### WHAT THIS TASK INVOLVES
When a line below holds the string "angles", show that line.

Top of PROVIDED DATA

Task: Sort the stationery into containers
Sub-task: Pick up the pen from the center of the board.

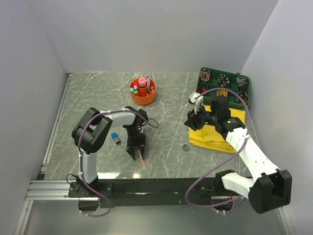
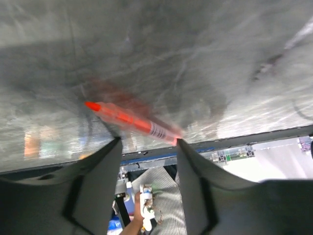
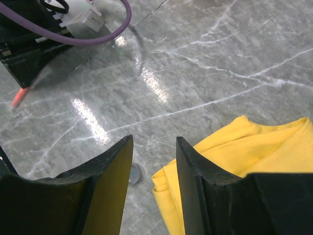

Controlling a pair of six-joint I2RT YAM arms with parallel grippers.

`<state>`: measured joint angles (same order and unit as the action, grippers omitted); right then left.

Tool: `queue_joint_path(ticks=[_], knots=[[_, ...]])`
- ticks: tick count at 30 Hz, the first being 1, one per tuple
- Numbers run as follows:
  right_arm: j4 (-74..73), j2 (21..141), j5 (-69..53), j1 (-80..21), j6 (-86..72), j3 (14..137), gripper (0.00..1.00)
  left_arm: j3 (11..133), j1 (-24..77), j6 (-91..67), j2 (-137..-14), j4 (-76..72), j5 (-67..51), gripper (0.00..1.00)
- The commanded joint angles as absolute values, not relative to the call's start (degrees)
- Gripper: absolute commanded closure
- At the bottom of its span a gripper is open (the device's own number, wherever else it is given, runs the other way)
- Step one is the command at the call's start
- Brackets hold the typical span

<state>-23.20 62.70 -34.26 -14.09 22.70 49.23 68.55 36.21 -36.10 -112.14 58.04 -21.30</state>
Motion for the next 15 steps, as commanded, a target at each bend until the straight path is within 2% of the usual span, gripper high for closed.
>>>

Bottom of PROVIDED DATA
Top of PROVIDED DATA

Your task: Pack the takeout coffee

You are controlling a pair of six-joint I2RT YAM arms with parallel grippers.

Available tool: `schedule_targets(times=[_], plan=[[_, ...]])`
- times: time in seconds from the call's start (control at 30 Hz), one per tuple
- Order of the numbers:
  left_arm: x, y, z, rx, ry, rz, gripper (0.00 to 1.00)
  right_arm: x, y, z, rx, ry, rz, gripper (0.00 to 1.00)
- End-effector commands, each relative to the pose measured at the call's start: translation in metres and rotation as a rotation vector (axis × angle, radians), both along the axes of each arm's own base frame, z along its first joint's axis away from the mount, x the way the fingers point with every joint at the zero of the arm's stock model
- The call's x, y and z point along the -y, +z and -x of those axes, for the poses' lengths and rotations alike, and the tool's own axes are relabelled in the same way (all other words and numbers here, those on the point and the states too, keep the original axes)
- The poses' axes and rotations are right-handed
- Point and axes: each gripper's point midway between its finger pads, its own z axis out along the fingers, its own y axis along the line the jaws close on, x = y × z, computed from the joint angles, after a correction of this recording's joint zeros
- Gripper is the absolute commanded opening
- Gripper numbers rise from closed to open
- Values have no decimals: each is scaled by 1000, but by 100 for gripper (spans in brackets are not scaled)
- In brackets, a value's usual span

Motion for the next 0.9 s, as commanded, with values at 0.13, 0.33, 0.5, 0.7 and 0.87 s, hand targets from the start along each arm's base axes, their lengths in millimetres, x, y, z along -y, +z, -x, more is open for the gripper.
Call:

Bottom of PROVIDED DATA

### ANSWER BOX
`<state>`: measured joint angles (same order and unit as the action, grippers omitted); right then left.
- The commanded joint angles as absolute values, not relative to the call's start (degrees)
- Point and axes: each gripper's point midway between its finger pads, its own z axis out along the fingers, its own y axis along the line the jaws close on, x = y × z, computed from the joint angles, after a correction of this recording's joint zeros

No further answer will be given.